*WHAT THE TASK ASKS:*
Only the lines from the one with "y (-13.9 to" through the last line of the data below are to be duplicated, exactly and without pictures.

=== Section Start ===

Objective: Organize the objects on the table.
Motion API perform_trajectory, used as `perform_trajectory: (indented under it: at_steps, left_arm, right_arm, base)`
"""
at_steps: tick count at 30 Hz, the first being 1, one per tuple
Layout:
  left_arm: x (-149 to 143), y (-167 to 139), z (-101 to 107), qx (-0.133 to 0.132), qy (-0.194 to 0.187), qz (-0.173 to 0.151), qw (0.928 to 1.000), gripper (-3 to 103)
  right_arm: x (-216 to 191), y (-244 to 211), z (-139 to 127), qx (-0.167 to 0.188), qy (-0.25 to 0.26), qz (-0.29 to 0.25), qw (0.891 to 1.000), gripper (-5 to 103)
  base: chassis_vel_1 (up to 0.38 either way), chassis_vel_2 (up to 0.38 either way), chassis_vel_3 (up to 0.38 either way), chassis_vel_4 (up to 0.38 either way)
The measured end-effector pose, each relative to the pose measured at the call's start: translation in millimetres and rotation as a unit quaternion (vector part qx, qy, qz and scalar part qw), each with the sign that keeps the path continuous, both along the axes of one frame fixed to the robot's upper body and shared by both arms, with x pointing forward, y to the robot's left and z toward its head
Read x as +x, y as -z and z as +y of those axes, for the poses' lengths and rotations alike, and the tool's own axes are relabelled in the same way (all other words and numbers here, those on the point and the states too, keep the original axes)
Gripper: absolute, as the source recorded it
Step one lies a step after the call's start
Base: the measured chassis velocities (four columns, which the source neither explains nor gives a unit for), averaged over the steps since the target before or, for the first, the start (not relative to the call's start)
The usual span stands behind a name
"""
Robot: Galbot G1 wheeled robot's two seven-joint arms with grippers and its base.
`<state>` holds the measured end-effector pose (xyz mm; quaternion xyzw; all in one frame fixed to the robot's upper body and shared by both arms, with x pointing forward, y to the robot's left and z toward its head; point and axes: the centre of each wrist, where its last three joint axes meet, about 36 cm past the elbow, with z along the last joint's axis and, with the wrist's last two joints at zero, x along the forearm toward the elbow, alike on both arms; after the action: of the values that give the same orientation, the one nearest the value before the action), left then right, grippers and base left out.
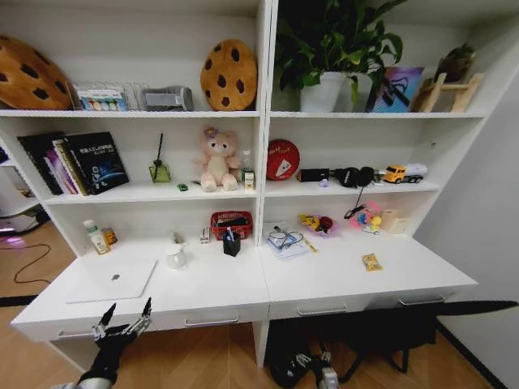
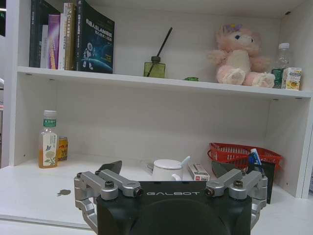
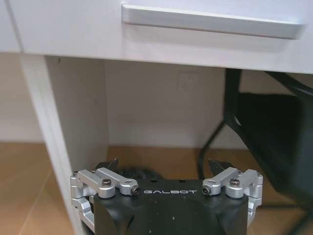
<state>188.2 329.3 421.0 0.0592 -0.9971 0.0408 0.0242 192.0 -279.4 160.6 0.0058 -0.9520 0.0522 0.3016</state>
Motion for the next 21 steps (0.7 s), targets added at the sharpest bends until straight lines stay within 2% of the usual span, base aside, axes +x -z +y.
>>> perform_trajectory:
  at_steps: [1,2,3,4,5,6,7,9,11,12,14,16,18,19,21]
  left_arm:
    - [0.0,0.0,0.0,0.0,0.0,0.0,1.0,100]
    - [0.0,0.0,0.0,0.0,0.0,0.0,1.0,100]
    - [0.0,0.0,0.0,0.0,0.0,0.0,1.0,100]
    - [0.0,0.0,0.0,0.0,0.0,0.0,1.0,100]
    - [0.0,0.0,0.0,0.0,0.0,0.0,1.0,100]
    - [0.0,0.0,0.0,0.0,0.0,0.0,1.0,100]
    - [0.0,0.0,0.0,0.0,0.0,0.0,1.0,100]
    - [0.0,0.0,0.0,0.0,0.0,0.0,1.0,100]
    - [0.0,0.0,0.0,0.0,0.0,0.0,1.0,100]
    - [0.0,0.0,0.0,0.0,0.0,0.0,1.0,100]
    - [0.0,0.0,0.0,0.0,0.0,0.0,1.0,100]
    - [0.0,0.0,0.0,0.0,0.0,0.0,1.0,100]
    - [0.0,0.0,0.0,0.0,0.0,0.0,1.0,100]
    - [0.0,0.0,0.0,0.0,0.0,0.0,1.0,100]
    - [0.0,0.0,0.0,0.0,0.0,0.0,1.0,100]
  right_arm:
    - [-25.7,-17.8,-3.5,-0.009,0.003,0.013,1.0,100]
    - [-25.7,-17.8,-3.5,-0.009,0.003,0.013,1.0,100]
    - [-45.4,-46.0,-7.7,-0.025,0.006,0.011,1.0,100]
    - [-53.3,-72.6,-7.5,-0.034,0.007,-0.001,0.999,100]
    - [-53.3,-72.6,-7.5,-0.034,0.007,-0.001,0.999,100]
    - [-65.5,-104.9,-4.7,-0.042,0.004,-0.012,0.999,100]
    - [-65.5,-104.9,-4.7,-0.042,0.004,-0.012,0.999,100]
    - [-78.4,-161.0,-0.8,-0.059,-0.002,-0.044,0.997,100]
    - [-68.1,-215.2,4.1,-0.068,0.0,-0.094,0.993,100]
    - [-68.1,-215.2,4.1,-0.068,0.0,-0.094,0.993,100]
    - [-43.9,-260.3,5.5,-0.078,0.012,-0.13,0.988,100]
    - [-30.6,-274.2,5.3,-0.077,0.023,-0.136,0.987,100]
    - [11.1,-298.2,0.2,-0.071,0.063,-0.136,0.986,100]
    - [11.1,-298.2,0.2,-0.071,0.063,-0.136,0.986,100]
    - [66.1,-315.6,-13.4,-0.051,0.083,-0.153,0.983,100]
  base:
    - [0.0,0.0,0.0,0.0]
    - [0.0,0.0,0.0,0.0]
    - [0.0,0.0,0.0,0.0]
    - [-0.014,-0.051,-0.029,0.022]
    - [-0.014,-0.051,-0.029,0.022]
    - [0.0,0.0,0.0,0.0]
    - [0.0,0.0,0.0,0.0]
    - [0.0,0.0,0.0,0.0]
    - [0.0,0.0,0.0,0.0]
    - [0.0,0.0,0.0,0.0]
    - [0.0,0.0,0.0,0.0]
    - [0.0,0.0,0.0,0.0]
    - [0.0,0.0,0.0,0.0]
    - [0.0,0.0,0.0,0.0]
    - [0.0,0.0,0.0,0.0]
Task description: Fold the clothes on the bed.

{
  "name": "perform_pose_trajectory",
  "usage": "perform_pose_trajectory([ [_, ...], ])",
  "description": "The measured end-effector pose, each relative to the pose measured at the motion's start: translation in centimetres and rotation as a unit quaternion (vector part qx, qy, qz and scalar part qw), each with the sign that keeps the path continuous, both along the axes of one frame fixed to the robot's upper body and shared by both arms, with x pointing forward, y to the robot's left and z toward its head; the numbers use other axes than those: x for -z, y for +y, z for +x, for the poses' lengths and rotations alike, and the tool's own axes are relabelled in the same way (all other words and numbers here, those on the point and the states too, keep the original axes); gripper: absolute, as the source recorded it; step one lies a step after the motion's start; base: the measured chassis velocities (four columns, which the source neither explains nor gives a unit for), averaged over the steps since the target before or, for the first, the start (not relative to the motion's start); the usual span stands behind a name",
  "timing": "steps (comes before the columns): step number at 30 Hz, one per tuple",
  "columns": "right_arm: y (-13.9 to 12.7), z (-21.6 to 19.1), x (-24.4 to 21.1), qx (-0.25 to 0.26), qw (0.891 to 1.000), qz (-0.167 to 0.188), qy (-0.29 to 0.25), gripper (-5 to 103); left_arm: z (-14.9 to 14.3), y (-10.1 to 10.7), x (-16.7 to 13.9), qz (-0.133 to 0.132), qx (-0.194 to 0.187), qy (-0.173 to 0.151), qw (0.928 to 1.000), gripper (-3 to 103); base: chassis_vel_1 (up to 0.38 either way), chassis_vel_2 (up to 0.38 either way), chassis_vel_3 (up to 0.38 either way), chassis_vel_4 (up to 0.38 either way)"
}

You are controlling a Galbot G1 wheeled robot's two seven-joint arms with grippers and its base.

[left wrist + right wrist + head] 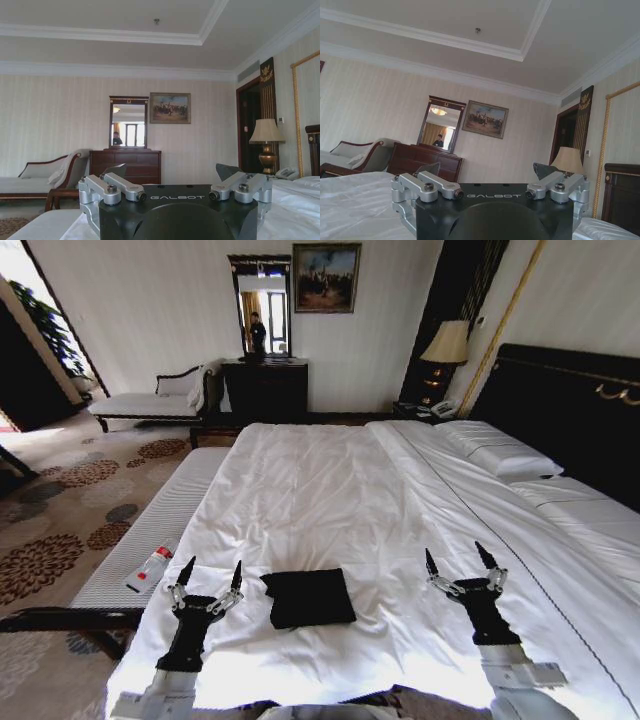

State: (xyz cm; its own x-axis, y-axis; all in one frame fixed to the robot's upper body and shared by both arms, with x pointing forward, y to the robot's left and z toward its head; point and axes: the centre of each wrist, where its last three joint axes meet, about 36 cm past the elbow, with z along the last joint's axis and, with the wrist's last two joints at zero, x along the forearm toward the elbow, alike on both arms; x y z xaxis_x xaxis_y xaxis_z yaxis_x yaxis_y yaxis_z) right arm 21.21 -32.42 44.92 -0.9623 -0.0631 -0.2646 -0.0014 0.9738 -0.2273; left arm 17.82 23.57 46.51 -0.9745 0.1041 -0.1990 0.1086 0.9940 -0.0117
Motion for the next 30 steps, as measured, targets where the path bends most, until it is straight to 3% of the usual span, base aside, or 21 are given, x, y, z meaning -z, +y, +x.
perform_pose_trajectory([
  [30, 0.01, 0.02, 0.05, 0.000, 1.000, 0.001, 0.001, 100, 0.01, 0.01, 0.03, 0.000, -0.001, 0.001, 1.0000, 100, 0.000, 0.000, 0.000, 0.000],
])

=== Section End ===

*YOUR SOLUTION:*
  "columns": "right_arm: y (-13.9 to 12.7), z (-21.6 to 19.1), x (-24.4 to 21.1), qx (-0.25 to 0.26), qw (0.891 to 1.000), qz (-0.167 to 0.188), qy (-0.29 to 0.25), gripper (-5 to 103); left_arm: z (-14.9 to 14.3), y (-10.1 to 10.7), x (-16.7 to 13.9), qz (-0.133 to 0.132), qx (-0.194 to 0.187), qy (-0.173 to 0.151), qw (0.928 to 1.000), gripper (-3 to 103); base: chassis_vel_1 (up to 0.38 either way), chassis_vel_2 (up to 0.38 either way), chassis_vel_3 (up to 0.38 either way), chassis_vel_4 (up to 0.38 either way)"
}

You are controlling a Galbot G1 wheeled robot's two seven-joint arms with grippers and its base.

[left wrist + right wrist + head] 

State: (xyz cm; its own x-axis, y-axis; all in one frame fixed to the robot's upper body and shared by both arms, with x pointing forward, y to the robot's left and z toward its head; point and axes: the centre of each wrist, where its last three joint axes meet, about 36 cm past the elbow, with z along the last joint's axis and, with the wrist's last two joints at zero, x along the forearm toward the elbow, alike on both arms; x y z xaxis_x xaxis_y xaxis_z yaxis_x yaxis_y yaxis_z) right arm 21.21 -32.42 44.92 -0.9623 -0.0631 -0.2646 -0.0014 0.9738 -0.2273; left arm 17.82 23.57 46.51 -0.9745 0.1041 -0.1990 0.1086 0.9940 -0.0117
Motion for the next 30 steps, as measured, targets where the path bends most, until it is straight to 3% of the usual span, base aside, or 21 are given, x, y, z meaning -z, +y, +x.
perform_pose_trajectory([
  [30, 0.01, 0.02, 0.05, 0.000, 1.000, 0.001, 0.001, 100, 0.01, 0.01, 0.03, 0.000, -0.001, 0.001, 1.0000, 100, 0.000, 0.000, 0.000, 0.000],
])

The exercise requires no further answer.